I really hope I don't spend all nite trying to formulate the ultimate "corporate vison" statement. Its like trying to summarize all of your experience, skills, qualifications, intentions and goals in 20 words or less, with flowing sentence structure, very simple punctuation, no extraneous punctuation and right to the point in such a way that someone who reads it will simultaneously be caught by the amazing viability of the vision and the extremely memorable and almost lyrical simplicity of the concept.

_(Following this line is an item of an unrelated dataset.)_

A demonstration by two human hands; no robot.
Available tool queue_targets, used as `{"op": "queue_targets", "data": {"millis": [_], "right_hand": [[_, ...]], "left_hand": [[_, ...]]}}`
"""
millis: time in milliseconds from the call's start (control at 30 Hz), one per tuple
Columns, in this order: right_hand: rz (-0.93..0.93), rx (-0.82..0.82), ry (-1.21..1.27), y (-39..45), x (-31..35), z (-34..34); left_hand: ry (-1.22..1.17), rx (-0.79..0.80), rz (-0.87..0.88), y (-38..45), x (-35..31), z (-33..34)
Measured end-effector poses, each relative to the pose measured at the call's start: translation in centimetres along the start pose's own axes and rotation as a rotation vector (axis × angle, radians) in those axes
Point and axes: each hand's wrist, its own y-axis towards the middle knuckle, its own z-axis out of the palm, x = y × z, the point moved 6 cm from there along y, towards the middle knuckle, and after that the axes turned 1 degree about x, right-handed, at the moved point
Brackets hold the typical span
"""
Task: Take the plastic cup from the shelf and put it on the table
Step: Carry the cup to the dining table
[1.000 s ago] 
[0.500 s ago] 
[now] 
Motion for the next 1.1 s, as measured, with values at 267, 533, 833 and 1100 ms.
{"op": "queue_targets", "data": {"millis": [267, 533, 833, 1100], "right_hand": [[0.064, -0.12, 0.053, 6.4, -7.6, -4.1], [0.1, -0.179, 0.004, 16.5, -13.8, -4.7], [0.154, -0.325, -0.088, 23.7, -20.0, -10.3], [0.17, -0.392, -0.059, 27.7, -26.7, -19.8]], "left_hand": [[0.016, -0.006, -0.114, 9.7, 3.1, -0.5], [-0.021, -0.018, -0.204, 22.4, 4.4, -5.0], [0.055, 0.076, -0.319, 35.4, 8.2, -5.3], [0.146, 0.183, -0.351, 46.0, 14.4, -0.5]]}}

Or I may just fall asleep and have a great dream about having continual sex all nite with the guy of perfect length & girth, which manages to burn 5000 cal/hour without generating too much sweat, allowing me to emerge from the love nest a svelt 128 lbs of lean and glistening muscle, my long blond hair flowing across my naked shoulders, cascading down my well-defined lats to settle at the base of my spine, still curling and bouncing like the chick in the Pantene commercial, angels singing in the background. I look in the mirror, happily noting that my perfectly tanned skin is glowing, and returning to the bed just in time forr my amazing lover to have whipped up some egg whites and lean yet ever so tantalizing grilled turkey patties and all my morning supplements with a bottlel of Evian and a tall insulated cup of freshly ground and brewed Vanilla Nut coffee.
Or I may just pass out cold and wake up, slam my alarm clock's snooze button 5 or 6 times, eventually drag myself out of bed, show up to work fashionably late and spend the rest of the day playing on EF.